Oh, he wasn't easy at all. Nor was it easy for him to come upstairs that night, to ask with a look for what I could give him, and to accept what he could of it. I'd promised myself that until he was better I wouldn't ask anything in return; I didn't want this gift to have that kind of price.

In the midst of touching him, of running my hands down his sides and up across his nipples to his shoulders and sweeping back down again, his back arched and his eyes opened wide, unseeing, staring straight into me. He breathed words that even I couldn't quite hear, and reached for me in return, pulling me down close to himself, and wrapped his arms around me tightly. I swept a hand past his shoulder and down his back and pulled him onto his side so I could reach further, and he sighed into my ear, "yes."

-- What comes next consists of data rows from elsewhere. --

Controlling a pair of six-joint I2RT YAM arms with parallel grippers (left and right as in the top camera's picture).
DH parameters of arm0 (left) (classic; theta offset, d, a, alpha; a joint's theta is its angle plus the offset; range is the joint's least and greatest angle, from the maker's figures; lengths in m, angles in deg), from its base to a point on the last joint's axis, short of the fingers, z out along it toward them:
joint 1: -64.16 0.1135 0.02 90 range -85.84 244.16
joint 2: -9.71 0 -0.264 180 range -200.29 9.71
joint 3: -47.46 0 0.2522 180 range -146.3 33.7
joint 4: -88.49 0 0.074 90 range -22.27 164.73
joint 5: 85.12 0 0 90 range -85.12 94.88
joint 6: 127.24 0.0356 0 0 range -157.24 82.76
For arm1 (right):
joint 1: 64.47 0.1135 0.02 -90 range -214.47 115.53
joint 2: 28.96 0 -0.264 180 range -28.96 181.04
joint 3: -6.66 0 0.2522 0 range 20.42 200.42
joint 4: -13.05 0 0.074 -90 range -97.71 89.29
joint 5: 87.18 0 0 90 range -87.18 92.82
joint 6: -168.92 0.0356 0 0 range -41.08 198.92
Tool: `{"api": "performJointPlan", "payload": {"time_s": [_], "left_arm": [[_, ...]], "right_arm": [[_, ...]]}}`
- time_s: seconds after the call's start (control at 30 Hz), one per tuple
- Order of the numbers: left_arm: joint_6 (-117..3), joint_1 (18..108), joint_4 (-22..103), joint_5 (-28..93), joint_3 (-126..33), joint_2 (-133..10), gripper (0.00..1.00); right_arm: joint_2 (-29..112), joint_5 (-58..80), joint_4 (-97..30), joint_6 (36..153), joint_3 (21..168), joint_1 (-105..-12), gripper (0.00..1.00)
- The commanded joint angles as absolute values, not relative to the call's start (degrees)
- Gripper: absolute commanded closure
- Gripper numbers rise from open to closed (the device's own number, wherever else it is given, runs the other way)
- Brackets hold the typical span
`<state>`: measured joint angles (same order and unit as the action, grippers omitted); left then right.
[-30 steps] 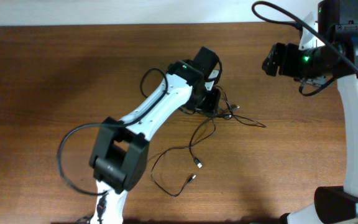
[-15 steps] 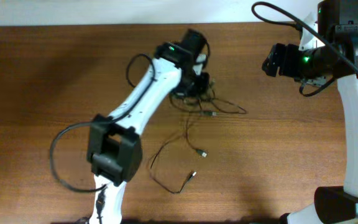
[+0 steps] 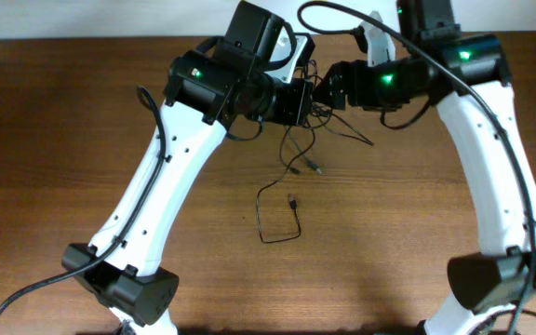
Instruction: Untangle cables
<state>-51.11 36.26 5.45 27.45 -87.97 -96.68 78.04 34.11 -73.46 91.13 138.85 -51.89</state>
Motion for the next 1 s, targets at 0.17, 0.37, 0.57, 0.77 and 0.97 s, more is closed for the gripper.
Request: {"api": "performJointPlan", "payload": {"time_s": [0.17, 0.37, 0.57, 0.77, 0.97], "left_arm": [[-43.6, 46.5, 6.1, 44.3, -88.7, -94.7, 1.00], [-43.6, 50.4, -0.8, 15.2, -88.7, -93.8, 0.88], [-44.1, 50.5, -3.4, 1.0, -88.6, -93.8, 0.88], [-43.8, 48.4, 2.4, 20.7, -88.2, -98.0, 0.91], [-35.6, 37.3, 12.5, 31.1, -88.2, -112.8, 0.79]], "right_arm": [[88.4, 26.2, -72.4, 94.7, 138.7, -53.1, 0.30], [88.4, 12.1, -74.7, 95.9, 138.7, -59.7, 0.50], [88.4, 12.9, -76.4, 95.2, 138.7, -59.9, 0.56], [85.9, 16.3, -79.2, 92.7, 141.8, -62.8, 0.47], [82.0, 16.3, -86.0, 90.8, 143.6, -71.8, 0.33]]}}
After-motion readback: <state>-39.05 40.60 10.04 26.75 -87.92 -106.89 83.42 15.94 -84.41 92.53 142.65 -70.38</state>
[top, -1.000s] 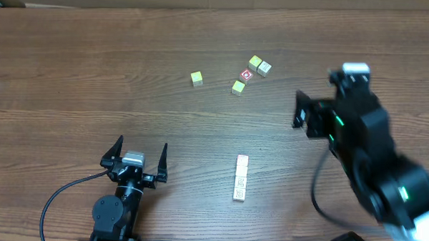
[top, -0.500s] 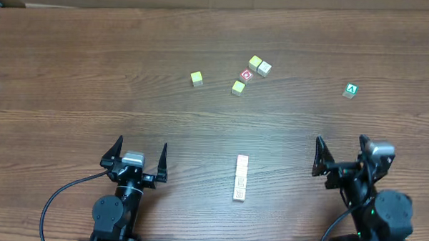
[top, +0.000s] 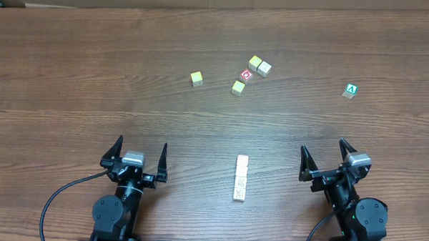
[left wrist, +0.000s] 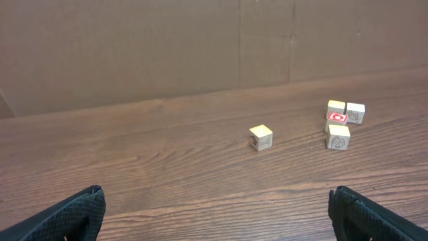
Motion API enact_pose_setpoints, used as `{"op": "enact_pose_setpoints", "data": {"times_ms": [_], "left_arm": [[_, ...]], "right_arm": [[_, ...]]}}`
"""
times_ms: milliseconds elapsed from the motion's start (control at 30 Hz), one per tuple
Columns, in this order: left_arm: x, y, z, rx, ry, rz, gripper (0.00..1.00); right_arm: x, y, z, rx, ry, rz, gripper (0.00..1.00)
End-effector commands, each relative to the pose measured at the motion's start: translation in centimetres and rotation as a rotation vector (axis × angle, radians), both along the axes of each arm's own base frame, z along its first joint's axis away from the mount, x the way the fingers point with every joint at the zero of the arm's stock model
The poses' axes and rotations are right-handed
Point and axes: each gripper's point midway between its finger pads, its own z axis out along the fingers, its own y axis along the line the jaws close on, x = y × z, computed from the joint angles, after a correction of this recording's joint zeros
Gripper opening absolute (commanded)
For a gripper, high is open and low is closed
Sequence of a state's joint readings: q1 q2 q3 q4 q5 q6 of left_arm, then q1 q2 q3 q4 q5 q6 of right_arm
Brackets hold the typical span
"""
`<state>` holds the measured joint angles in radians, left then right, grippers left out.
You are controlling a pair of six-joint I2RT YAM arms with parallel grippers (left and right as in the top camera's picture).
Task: Flip 4 blocks
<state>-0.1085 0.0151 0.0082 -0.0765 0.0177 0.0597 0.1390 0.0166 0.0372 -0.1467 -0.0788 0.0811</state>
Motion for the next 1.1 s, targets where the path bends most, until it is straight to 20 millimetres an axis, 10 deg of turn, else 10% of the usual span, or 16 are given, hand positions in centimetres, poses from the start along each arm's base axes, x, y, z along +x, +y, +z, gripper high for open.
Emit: {"op": "enact_pose_setpoints", "data": {"times_ms": [0,1067], "left_arm": [[0.0,0.4,0.0,0.015,-0.008,0.017,1.00],[0.0,0.4,0.0,0.015,-0.008,0.017,1.00]], "right_arm": [[0.1,-0.5,0.5,0.000,-0.025,-0.021,1.00],[0.3,-2.1,0.5,-0.001,-0.025,-0.085,1.00]]}}
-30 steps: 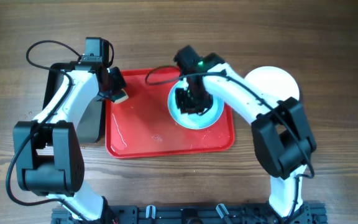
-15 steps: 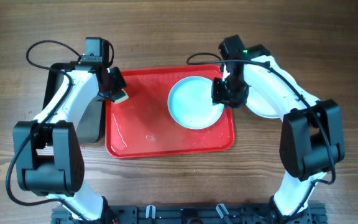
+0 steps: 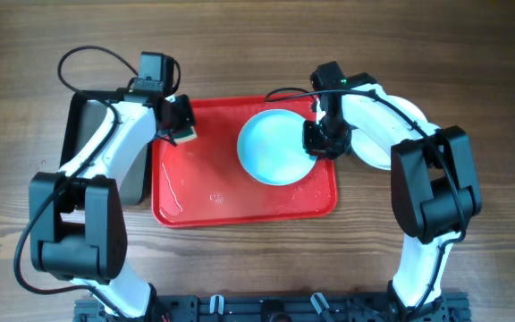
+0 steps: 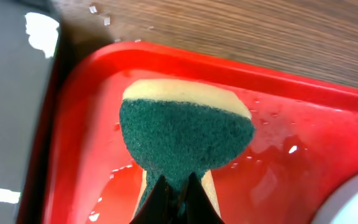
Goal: Clean dirty plates on tray and stack at the side
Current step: 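Scrub the light-blue plate with the sponge while right gripper holds rim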
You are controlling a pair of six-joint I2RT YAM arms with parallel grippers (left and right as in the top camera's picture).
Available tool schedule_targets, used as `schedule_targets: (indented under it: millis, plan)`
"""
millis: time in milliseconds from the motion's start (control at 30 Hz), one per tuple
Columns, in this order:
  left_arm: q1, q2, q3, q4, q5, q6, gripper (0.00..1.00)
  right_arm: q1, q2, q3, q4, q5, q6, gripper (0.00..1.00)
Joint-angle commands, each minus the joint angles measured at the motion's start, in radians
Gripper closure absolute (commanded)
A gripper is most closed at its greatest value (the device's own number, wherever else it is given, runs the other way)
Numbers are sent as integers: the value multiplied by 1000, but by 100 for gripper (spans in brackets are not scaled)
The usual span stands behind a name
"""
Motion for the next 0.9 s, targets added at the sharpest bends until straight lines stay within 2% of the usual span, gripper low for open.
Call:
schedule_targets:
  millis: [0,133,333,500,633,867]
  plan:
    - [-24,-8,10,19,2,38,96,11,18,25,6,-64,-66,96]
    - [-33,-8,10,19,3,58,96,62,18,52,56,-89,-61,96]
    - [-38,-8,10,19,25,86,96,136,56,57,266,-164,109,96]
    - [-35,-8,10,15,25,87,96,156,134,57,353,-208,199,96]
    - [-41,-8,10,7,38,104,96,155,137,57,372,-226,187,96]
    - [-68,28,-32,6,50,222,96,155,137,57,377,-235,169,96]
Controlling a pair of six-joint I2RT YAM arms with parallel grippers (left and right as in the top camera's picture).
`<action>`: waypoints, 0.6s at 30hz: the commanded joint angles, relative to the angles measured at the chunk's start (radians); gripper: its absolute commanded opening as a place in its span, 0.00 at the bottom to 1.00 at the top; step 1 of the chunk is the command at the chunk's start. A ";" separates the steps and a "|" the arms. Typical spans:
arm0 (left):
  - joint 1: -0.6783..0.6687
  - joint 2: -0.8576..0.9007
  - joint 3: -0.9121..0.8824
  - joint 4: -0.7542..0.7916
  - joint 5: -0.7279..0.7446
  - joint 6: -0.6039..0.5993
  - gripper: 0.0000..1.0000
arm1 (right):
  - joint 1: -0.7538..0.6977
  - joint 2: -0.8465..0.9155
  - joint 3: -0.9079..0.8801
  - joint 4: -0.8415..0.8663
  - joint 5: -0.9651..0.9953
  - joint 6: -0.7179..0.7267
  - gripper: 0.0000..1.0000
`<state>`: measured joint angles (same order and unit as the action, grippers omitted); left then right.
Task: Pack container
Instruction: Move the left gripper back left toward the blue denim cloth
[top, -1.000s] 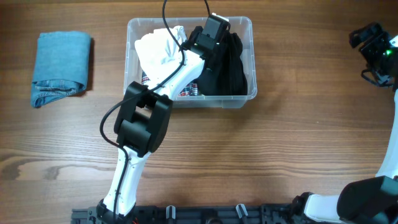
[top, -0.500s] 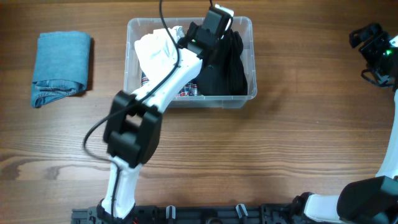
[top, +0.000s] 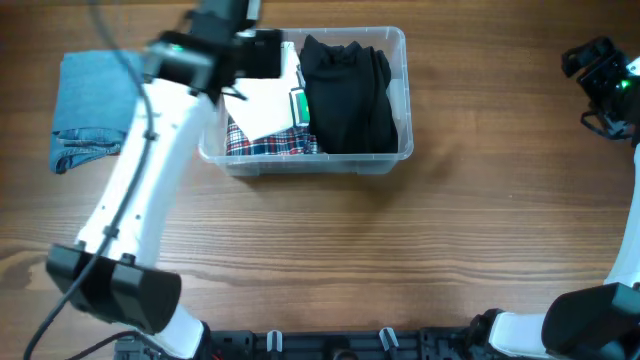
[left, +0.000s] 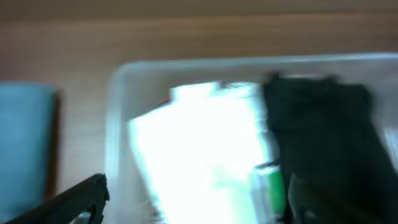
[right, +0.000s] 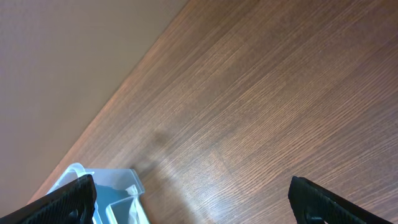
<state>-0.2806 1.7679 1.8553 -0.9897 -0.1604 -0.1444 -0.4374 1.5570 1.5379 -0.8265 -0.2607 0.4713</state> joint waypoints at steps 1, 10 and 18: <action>0.147 -0.011 -0.002 -0.042 -0.017 -0.047 0.98 | 0.001 0.012 -0.002 0.002 0.006 0.006 1.00; 0.397 0.079 -0.006 -0.061 -0.145 -0.043 0.99 | 0.001 0.012 -0.002 0.002 0.006 0.007 1.00; 0.397 0.294 -0.006 -0.048 -0.431 -0.043 1.00 | 0.001 0.012 -0.002 0.002 0.006 0.007 1.00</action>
<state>0.1188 1.9980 1.8542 -1.0470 -0.4633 -0.1715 -0.4374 1.5570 1.5379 -0.8265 -0.2607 0.4713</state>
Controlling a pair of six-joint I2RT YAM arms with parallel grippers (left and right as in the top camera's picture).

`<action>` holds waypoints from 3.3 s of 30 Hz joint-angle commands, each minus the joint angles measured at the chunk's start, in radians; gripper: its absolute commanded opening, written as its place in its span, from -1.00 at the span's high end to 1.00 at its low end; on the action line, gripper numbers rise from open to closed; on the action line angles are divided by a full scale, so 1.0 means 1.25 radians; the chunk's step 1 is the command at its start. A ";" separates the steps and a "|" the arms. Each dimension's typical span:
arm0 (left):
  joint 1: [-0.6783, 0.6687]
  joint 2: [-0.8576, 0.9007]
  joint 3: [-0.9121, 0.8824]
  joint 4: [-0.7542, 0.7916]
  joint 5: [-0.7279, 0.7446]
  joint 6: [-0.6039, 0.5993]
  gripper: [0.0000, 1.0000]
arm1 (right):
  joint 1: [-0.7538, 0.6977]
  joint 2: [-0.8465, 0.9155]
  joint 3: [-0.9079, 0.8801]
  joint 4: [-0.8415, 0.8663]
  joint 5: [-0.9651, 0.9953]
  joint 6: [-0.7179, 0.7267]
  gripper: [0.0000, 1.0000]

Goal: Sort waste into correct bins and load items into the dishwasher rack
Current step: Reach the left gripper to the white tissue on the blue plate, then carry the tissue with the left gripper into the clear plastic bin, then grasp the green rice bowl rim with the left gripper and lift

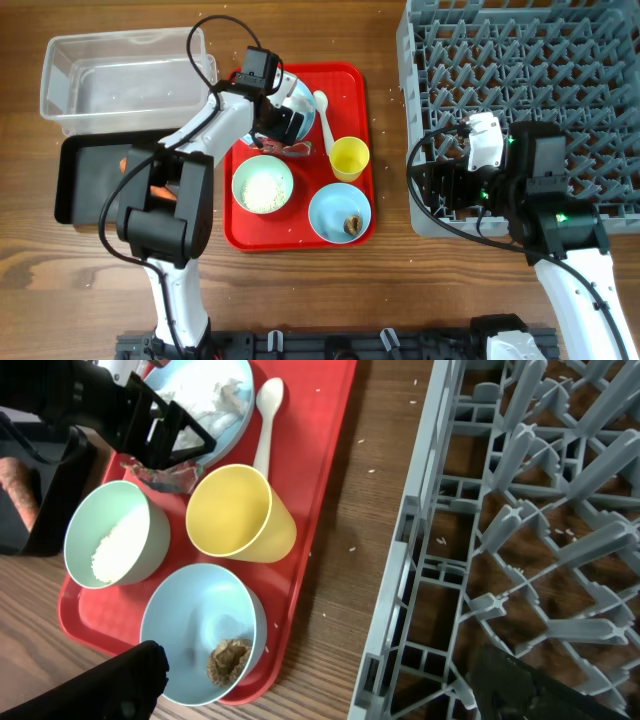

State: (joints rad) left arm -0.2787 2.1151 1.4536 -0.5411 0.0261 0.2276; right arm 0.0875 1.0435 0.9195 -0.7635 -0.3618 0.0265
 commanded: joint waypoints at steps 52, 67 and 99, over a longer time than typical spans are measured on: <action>0.311 -0.193 0.338 -0.421 0.127 -0.242 -0.99 | 0.004 0.002 0.017 -0.001 0.005 0.008 -1.00; -0.047 -0.211 0.087 -0.484 0.146 -0.487 -0.99 | 0.004 0.002 0.017 0.005 0.005 0.008 -1.00; -0.152 -0.214 -0.205 -0.210 -0.013 -0.583 0.92 | 0.004 0.002 0.017 -0.007 0.005 0.009 -0.99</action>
State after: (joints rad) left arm -0.4686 1.8454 1.2015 -0.8036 0.0109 -0.5133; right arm 0.0875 1.0435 0.9195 -0.7712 -0.3618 0.0265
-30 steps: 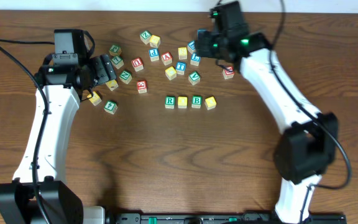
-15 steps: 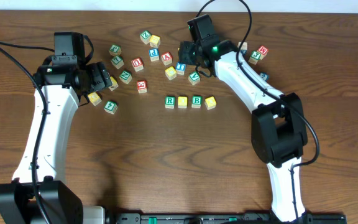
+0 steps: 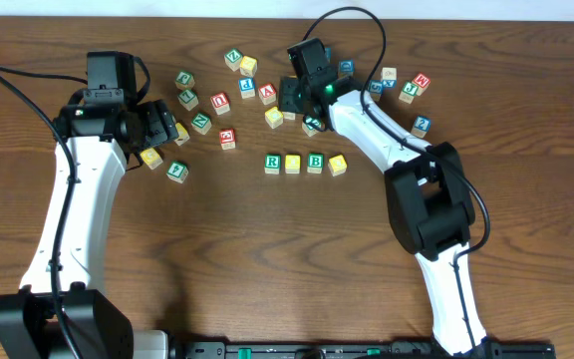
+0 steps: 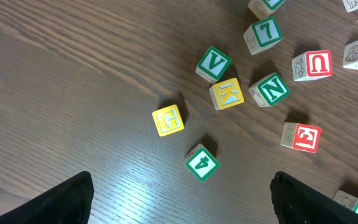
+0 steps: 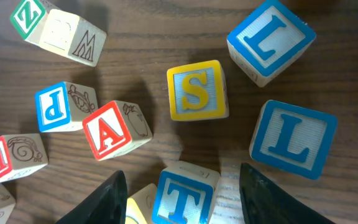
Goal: Spell out ROBOT
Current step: 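Lower the right gripper onto the blue T block and grasp it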
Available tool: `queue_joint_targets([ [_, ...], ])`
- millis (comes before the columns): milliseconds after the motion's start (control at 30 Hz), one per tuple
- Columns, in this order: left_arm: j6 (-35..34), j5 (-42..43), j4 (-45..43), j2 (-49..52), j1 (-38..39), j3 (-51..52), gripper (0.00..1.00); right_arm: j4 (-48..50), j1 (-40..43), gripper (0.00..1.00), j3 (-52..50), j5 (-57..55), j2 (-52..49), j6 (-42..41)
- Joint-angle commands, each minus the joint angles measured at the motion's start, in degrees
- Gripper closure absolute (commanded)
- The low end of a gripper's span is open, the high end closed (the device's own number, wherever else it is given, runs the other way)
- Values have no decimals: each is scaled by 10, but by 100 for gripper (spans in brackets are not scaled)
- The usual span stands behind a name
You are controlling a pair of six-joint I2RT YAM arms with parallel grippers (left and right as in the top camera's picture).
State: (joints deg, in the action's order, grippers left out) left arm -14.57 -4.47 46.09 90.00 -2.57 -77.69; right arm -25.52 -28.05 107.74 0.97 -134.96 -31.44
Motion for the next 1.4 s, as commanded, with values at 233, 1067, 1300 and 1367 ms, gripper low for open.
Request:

But the next touch made him squirm uncomfortably, so I went back to holding him and praying to an unknown god that he be healed. As I held still, he started to move, to touch me back, to give me a little of what I was giving him. It was almost more than I could bear, that hesitant touch that lit my skin afire.

In all of this, we still hadn't kissed, not really. It wasn't that kind of situation. Gentle as it was, thorough as I tried to be, it was still an effort at scientific desensitization. There was room for care and even tenderness, but none at all for the feelings that threatened to drown me whenever I looked at him, or felt his skin brush mine.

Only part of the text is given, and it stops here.